In the Light Of

After Illuminations by Arthur Rimbaud

Ciaran Carson

Cover design for
Wake Forest University Press
by Nathan Moehlmann, Goosepen Studio & Press

Ciaran Carson has a distinguished history of translation from the Italian (The Inferno of Dante Alighieri, 2002), the Irish (The Midnight Court, 2005; and The Táin, 2007) as well as from the French (The Alexandrine Plan, 1988). He states in his “Author’s Note” that “these versions are not conventional translations…. There are instances where I have added to or taken away from the original. I have sometimes twisted Rimbaud’s words.

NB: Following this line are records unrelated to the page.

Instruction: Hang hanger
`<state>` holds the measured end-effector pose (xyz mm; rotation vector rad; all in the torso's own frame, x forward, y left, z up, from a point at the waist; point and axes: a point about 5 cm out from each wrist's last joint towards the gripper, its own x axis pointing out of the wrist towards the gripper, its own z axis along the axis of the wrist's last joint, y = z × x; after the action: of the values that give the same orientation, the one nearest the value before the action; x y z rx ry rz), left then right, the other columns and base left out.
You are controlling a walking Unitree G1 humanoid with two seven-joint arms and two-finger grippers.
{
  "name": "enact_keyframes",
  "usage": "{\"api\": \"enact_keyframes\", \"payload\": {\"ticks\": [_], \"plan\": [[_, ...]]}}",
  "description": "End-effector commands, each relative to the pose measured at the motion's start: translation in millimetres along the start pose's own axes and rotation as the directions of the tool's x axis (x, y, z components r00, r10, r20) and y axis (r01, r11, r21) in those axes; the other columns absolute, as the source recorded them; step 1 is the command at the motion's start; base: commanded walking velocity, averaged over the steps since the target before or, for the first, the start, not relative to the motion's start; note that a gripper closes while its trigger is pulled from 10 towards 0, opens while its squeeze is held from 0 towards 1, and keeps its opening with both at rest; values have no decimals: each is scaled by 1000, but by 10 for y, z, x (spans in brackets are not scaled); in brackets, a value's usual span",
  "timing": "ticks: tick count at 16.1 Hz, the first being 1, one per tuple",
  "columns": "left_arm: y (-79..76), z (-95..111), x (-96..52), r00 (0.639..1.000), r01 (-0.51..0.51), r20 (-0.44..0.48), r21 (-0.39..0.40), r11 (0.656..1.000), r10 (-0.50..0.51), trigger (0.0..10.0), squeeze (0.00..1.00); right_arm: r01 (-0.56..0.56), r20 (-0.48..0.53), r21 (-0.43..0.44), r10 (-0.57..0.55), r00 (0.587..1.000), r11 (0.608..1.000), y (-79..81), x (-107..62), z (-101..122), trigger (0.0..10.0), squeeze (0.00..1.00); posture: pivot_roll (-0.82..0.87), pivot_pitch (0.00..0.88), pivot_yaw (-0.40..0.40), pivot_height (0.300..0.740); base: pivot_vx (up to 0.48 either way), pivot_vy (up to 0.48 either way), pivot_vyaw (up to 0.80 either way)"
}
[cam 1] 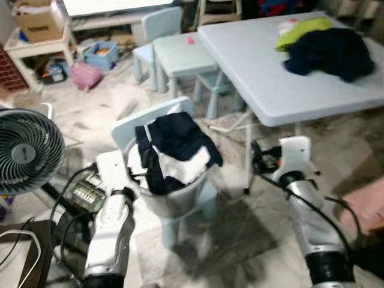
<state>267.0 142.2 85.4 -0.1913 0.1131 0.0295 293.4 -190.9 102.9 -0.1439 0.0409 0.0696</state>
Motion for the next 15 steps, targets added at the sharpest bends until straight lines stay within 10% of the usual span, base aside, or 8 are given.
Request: {"api": "enact_keyframes", "payload": {"ticks": [1,15], "plan": [[29,2,14,1000,-15,-1,-12,1000,15,10000,0,-32,37,-1,32,999,999,80,26,85,10000,0,-19,0,15,740,458,0,0],[165,-132,-84,980,-150,-132,21,988,152,10000,0,-87,32,-47,89,996,995,90,95,143,10000,0,12,0,-48,740,91,0,89]]}}
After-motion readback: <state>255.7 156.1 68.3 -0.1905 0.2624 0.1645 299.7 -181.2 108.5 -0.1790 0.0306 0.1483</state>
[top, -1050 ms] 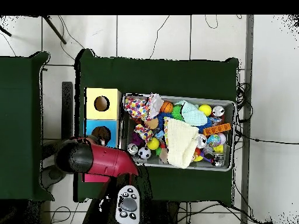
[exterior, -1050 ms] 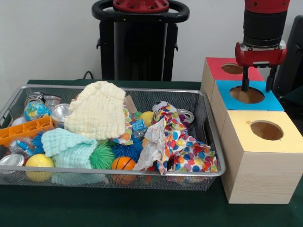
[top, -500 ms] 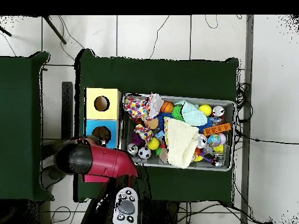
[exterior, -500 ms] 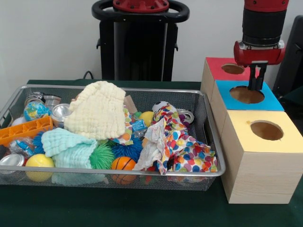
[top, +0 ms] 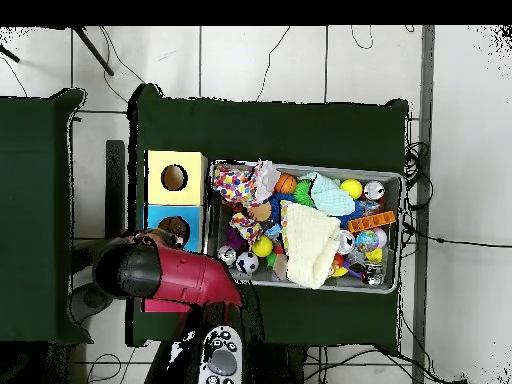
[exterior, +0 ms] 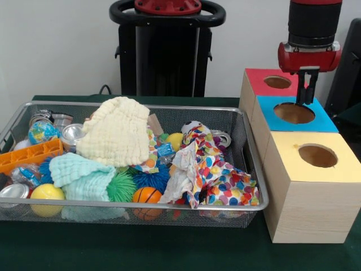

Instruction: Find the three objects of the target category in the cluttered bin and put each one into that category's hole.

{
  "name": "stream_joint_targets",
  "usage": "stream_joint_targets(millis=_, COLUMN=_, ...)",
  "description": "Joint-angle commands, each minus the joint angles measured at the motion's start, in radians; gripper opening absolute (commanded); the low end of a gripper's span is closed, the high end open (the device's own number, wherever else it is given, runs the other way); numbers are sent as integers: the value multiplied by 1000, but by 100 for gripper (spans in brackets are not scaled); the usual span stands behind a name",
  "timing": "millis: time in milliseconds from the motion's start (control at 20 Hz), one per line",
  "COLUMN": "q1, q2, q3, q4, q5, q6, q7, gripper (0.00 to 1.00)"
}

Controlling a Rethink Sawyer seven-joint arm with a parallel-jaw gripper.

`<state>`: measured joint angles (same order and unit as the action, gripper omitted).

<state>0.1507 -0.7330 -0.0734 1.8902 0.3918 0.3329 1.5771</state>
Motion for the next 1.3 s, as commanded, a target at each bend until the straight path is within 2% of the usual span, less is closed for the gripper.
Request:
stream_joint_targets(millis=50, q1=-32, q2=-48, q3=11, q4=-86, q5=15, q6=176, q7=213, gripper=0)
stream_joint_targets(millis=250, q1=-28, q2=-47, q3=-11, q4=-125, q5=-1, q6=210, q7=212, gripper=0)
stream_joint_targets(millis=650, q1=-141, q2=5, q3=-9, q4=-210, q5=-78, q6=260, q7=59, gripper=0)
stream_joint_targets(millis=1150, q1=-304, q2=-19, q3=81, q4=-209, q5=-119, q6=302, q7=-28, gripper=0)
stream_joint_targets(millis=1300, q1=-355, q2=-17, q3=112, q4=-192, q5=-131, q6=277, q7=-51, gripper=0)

And Rimbaud’s words, of course, twisted mine….” Carson’s idea of the translator’s work is like the French poet’s own visionary idea of how poetry conveys the hypnotic violence of the real: “The poet makes himself a seer through a long, prodigious and rational disordering of the senses.” Carson continues: “However we gloss the title Illuminations, the poems flit within the inward eye like brightly-coloured magic lantern slides, pictures from a marvellous book, visions of another world, scenes from an avant-garde film. Rimbaud was avant-garde before the Avant-garde; a surrealist before Surrealism; and, environmentalist avant la lettre, his critique of industrial society in some of these poems is still relevant today. In all senses he was indeed a seer.” Only a poet of Carson’s skills could translate the poetry of the poète maudit “in the light of” the original.